Researchers in the U.S. have proposed focusing on prevention, treatment, and education programs to curb demand rather than continue the war on drugs as is. RAND studies in the ’90s found that channeling money into treatment and prevention would be seven times more cost-effective than law enforcement efforts alone and could potentially cut consumption by a third.
In the U.S. especially, some have hastily pointed to the violence in Mexico as a case for the decriminalization of marijuana, and even harder drugs. But that argument is symptomatic of the all-too-popular American mindset to not think about internationally interconnected problems thoroughly. Legalization in the U.S., Canada, or more European countries will exacerbate the violence if the same drugs are not legalized in Mexico. Demand would boom, and the competition to supply the product would intensify. Cartels would fight the government and each other even more to control precious supply lanes through borders.

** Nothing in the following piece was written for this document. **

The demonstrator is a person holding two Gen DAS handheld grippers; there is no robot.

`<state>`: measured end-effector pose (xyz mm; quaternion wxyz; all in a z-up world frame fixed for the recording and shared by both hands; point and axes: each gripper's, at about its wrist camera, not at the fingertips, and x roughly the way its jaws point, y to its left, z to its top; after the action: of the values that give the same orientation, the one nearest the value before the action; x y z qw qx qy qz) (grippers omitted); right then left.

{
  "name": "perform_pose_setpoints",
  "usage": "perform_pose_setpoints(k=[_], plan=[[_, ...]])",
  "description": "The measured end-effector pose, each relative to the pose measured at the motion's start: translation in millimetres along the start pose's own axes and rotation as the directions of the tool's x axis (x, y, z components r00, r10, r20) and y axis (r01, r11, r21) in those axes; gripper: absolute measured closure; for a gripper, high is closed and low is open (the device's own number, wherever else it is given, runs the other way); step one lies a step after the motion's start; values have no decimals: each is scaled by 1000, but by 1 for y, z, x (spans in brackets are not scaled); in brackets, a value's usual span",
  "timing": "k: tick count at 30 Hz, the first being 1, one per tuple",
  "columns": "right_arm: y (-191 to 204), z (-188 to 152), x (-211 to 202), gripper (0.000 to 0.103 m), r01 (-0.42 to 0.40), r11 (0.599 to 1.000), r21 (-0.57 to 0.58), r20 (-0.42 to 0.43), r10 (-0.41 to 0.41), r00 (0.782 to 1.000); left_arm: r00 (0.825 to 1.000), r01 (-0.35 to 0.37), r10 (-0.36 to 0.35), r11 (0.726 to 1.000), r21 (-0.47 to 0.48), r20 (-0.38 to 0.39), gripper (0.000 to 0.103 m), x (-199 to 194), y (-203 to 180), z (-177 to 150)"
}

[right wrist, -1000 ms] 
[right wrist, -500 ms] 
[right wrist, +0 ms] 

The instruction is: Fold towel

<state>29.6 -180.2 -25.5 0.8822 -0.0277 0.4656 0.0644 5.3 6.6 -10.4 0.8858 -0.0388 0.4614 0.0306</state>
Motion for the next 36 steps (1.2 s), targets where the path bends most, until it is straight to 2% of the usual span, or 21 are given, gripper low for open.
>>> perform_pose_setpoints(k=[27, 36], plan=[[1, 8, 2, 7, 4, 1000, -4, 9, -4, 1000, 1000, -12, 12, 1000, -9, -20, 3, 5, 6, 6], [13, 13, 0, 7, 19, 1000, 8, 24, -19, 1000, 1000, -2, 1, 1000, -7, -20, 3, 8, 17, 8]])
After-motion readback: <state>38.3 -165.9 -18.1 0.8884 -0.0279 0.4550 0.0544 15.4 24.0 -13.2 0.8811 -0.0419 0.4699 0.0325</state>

The ugly fence along the U.S.-Mexico border is not achieving anything if we don’t remove the even uglier walls in the public mindset that separate American consumerism from the violence mere miles away. The simple fact is, if you’re doing drugs in the developed world, even recreational marijuana, you’re clearly involved in a morally compromising system. Comprehensive steps must be taken to rebuild a culture that takes little account of the ramifications of its practices. Certainly, this will be difficult, as much of the drug usage in developed countries is done by the socioeconomically underprivileged. But it must be done.
This Monday, “4/20,” is an American holiday for pot-smokers. Drug usage is a terrible, unhealthful habit that I do not support. However, if on Monday you do plan to smoke weed, at least buy American. If not, your habits may kill.
Raúl A. Carrillo ’10, a Crimson editorial writer, is a social studies concentrator in Lowell House. He is the president of the Harvard College Latino Men’s Collective and was born and raised on the U.S.-Mexico border. His column appears on alternate Fridays.